Parfois, elle en chiale, de rage et d’impatience, de vouloir que les choses s’accélèrent et de regretter en même temps que tout change. Quand elle pense qu’il lui reste quatre ans avant le bac, elle péterait tout tellement ça l’énerve. Elle compte les jours qui la séparent de ses dix-huit ans, quand elle pourra dire je suis majeure et je vous emmerde. Sa vie est comme une cocotte-minute. Elle sent la pression monter. Elle se dit qu’elle ne tiendra jamais, c’est trop, c’est pas assez, et des larmes coulent toutes seules alors qu’elle n’est même pas si malheureuse.
(p. 72*)

Parfois, elle se demande comment ça se passera quand viendra son tour. L’amour lui fait exactement le même effet que le permis de conduire. Tout le monde y arrive mais elle, elle en est convaincue, elle ne saura pas.

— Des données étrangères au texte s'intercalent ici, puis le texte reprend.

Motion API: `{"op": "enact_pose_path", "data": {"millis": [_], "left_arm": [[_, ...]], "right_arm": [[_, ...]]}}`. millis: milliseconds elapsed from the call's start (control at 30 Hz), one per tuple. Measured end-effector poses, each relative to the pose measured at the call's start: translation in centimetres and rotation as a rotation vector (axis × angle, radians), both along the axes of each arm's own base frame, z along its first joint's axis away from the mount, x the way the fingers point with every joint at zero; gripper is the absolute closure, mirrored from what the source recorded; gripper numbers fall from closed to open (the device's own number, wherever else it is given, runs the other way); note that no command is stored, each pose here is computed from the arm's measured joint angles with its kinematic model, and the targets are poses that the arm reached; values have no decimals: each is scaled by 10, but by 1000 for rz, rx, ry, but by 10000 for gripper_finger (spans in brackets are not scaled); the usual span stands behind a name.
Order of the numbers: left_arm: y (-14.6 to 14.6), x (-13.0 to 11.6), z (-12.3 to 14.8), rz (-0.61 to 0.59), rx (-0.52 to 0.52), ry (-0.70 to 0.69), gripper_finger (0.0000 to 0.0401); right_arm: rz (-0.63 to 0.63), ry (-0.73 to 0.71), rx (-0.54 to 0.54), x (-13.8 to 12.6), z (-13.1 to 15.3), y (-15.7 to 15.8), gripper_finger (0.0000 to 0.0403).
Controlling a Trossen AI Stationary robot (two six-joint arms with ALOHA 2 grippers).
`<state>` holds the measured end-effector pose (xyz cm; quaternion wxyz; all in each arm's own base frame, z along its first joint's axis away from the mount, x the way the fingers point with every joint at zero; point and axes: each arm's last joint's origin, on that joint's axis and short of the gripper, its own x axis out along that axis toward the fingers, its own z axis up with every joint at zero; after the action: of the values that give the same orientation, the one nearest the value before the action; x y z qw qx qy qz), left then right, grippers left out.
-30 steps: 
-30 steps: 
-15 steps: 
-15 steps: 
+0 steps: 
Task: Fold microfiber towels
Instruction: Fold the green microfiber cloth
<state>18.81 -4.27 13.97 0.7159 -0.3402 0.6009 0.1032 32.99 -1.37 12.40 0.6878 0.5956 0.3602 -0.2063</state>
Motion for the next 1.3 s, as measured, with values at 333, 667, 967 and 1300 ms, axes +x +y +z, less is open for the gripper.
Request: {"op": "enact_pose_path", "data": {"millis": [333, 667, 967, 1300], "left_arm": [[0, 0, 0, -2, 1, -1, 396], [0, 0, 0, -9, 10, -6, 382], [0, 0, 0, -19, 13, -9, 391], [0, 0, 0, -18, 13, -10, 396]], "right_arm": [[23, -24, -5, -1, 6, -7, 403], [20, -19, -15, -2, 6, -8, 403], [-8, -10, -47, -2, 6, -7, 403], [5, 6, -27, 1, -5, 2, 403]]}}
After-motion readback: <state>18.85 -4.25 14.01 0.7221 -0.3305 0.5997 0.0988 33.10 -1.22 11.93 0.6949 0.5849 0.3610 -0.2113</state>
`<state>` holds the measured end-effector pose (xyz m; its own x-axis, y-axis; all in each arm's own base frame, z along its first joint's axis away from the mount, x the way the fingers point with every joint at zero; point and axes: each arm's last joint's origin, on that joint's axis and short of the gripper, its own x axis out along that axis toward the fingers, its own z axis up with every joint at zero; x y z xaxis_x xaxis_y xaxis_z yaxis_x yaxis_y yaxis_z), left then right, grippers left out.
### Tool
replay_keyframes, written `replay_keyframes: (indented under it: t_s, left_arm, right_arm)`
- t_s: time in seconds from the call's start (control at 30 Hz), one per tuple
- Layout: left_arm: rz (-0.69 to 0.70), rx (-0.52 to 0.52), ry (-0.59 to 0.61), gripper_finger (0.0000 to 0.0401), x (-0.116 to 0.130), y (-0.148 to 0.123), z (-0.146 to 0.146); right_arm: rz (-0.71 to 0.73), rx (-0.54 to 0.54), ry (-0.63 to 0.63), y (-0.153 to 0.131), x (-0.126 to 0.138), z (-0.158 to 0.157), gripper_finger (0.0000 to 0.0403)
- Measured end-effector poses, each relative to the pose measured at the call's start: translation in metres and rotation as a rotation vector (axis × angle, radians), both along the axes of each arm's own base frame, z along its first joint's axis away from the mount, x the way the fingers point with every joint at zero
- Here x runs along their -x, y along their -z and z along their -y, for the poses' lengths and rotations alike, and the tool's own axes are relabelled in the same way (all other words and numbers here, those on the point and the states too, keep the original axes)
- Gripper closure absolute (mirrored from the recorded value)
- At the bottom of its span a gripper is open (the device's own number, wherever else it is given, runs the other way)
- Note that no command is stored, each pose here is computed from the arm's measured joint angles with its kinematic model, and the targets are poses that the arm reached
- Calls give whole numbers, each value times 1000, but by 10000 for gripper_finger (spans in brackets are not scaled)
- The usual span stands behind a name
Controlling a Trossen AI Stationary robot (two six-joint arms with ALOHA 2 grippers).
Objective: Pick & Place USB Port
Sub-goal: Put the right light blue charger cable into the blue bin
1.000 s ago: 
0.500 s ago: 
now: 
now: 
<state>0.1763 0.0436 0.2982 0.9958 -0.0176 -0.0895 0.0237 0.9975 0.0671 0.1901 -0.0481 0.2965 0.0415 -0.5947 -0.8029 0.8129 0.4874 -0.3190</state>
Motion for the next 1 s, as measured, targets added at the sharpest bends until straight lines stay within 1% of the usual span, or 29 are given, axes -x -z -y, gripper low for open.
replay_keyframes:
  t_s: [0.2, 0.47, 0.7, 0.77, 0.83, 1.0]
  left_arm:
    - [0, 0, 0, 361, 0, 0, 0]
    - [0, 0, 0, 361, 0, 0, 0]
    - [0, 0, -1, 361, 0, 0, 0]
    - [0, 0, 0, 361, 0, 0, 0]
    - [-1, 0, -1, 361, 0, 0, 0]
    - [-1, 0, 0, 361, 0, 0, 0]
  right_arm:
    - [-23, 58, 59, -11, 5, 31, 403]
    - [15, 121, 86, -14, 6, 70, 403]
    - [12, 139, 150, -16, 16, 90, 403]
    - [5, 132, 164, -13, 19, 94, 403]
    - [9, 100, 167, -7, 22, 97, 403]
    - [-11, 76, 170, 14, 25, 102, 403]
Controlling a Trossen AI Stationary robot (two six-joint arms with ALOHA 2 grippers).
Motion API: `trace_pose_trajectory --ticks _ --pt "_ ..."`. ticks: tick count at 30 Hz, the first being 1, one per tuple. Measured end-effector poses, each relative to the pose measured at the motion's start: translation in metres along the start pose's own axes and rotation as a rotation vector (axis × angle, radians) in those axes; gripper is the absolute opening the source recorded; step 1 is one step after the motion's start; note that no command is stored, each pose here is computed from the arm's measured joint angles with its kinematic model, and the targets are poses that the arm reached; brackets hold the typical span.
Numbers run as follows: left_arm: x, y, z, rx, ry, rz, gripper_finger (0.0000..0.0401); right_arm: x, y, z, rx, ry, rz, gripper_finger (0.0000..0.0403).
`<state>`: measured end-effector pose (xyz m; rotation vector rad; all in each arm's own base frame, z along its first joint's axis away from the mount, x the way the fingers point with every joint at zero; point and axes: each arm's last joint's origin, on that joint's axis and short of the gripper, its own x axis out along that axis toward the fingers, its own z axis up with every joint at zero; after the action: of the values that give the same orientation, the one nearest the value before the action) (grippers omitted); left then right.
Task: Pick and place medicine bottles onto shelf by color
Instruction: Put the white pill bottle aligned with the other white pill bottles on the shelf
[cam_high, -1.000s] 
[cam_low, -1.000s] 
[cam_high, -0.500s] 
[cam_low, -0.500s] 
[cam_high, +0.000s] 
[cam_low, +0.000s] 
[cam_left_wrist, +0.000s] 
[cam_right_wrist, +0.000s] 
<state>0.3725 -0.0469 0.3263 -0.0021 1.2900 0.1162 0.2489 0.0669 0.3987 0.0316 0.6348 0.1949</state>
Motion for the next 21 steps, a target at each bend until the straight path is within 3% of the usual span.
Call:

Jamais elle ne sera capable de passer les vitesses, faire gaffe à droite, à gauche, regarder dans le rétro, elle est trop maladroite, tête en l’air, d’ailleurs sa mère n’arrête pas de le lui dire, mais bon Dieu fais attention où tu mets les pieds. À chaque fois qu’elle essuie la vaisselle, elle casse une assiette. Elle n’y peut rien, son esprit bat la campagne. Il lui arrive encore de mettre son t-shirt devant derrière ou de sortir de la maison avec du dentifrice sur le menton. Elle se sent inachevée et ne peut pas s’imaginer dans un lit avec un garçon. Elle n’y arrivera pas, c’est sûr.
(p. 60*)

Il a posé sur l’épaule d’Hélène sa lourde main de père et, dans ce poids sur elle, la jeune fille sent le nécessaire. Ça va aller, ça ira. Et subitement, elle ressent une grande tristesse, qui ne s’explique pas. C’est chiant d’être comme ça, les sentiments en chassé-croisé, toujours le cœur sur un
roller coaster.
(p. 65*)

Hélène se penche pour mieux voir et fouille chaque image, les ombres, les nez busqués, les regards tous identiques. À chaque fois, la même leçon de mélancolie qui fait envie, de tristesse sur la langue qui fond comme du sucre d’orge. Elle aussi voudrait être de ce monde en noir et blanc, écrire des poèmes, des romans, connaître des amours fatidiques, disposer du décor adéquat pour une vie qui tient la route. C’est dans ces photos qu’elle se sentirait chez elle, dans ces vies exemplaires, ces ambiances difficiles à décrire, mais où elle serait heureuse, à coup sûr. Elle éprouve la même impression quand elle ­feuillette le
Figaro Madame chez le dentiste.
(p. 67*)

Il ne faudra pas plus de trois heures ce soir-là à Hélène pour achever la lecture du livre prêté par sa nouvelle amie, qu’elle trouvera aussi beau qu’horrible. Certaines pages la scandaliseront si fort qu’elle les lira deux fois pour mieux les réprouver.
(p. 70*)

Hélène et Charlotte sont à l’âge où un visage peut devenir un sentiment. Ça leur fait ça avec Christophe, mais aussi avec Mathieu Simon ou Jérémy Kieffer, qui sont tous plus âgés, mignons, et surtout cools [...]
(p. 73*)

Hélène voit le truc venir. Son père la prend par les sentiments, classique. Mais il est trop tard. Elle a déjà pénétré dans cet âge cruel où le nombril est maître, la souffrance des autres purement fictive. Les coups de blues de sa mère n’auront pas raison de son fantasme. Elle veut le maillot deux pièces sur la plage blanche et bleue, les balades à vélo, la grande vie qu’elle devine là-bas, dans leur île à l’autre bout du pays.
(p. 131*)

Peut-être que c’est ça justement grandir, découvrir qu’on n’est qu’une gosse et que le monde est un risque terrible à courir. Puis une minute passe, qui a l’amplitude d’une heure.

(p. 149*)

*sur ma liseuse

Nicolas Mathieu - Connemara (Actes Sud, 2022)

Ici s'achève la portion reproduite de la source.